** EXERCISE DETAILS **
Using the listing below, set down each line from the line containing "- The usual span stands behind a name" through the line containing "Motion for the", both ends included, exactly and with nothing added.
** DATA EXCERPT follows **
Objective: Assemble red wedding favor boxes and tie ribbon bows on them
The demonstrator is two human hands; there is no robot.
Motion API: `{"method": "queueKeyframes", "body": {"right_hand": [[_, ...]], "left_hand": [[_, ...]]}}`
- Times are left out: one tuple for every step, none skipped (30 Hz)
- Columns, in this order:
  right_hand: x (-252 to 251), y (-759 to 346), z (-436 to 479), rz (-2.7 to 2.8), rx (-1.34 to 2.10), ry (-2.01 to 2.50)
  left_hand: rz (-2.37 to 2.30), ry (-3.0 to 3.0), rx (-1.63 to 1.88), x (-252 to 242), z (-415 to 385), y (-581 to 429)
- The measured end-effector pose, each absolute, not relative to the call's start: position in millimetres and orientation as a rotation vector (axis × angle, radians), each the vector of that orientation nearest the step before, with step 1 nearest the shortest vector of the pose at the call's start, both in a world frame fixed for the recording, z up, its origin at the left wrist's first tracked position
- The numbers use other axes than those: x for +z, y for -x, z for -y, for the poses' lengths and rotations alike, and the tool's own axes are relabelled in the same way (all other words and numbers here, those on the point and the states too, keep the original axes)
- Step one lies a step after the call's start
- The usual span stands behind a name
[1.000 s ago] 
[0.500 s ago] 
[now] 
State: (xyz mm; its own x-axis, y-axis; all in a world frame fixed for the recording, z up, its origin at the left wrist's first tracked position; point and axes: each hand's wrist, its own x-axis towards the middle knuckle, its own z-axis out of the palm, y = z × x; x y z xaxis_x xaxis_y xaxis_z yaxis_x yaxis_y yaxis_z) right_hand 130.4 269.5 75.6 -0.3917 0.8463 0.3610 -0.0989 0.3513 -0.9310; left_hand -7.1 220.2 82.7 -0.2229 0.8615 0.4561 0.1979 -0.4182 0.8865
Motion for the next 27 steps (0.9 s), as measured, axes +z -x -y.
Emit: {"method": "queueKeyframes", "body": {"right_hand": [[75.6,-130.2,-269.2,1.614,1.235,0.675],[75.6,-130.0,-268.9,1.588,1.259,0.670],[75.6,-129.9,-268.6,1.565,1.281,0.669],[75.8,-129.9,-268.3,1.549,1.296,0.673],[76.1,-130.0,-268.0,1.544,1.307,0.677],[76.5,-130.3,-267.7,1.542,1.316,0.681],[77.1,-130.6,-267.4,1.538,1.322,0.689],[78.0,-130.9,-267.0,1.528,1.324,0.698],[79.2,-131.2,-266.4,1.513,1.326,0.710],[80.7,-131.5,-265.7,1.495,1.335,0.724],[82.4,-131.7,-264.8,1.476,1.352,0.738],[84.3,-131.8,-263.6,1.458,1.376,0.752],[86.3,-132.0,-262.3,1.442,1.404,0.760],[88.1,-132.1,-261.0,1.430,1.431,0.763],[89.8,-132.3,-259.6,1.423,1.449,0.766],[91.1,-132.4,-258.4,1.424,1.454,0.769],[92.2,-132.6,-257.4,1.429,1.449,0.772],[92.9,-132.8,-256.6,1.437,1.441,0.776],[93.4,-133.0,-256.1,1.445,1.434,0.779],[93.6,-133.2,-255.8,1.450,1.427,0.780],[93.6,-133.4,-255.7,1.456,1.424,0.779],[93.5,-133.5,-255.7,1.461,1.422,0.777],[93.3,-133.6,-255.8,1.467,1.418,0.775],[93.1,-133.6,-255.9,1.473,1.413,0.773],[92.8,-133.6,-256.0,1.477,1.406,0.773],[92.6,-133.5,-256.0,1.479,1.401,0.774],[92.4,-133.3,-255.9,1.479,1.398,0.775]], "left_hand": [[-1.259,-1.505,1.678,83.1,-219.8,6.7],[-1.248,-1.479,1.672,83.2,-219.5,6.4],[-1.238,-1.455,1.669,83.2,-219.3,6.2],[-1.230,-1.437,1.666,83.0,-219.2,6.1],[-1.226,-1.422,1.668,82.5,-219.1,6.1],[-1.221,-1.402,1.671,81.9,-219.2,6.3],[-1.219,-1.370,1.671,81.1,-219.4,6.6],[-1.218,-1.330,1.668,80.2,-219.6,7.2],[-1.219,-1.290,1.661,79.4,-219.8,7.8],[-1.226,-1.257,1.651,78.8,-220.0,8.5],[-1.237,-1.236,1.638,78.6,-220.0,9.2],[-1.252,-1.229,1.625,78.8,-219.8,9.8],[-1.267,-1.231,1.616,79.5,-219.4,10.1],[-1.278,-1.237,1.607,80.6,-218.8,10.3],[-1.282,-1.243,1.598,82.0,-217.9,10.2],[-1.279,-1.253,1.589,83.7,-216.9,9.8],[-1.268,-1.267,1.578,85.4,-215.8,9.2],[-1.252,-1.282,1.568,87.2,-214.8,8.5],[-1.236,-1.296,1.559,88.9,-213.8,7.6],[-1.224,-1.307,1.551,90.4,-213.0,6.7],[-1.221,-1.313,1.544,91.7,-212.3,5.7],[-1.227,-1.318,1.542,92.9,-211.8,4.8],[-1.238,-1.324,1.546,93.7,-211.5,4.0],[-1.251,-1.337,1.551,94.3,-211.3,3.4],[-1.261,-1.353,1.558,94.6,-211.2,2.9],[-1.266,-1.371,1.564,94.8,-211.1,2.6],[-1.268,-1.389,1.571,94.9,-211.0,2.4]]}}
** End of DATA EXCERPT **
** EXERCISE RESULT **
- The usual span stands behind a name
[1.000 s ago] 
[0.500 s ago] 
[now] 
State: (xyz mm; its own x-axis, y-axis; all in a world frame fixed for the recording, z up, its origin at the left wrist's first tracked position; point and axes: each hand's wrist, its own x-axis towards the middle knuckle, its own z-axis out of the palm, y = z × x; x y z xaxis_x xaxis_y xaxis_z yaxis_x yaxis_y yaxis_z) right_hand 130.4 269.5 75.6 -0.3917 0.8463 0.3610 -0.0989 0.3513 -0.9310; left_hand -7.1 220.2 82.7 -0.2229 0.8615 0.4561 0.1979 -0.4182 0.8865
Motion for the next 27 steps (0.9 s), as measured, axes +z -x -y.

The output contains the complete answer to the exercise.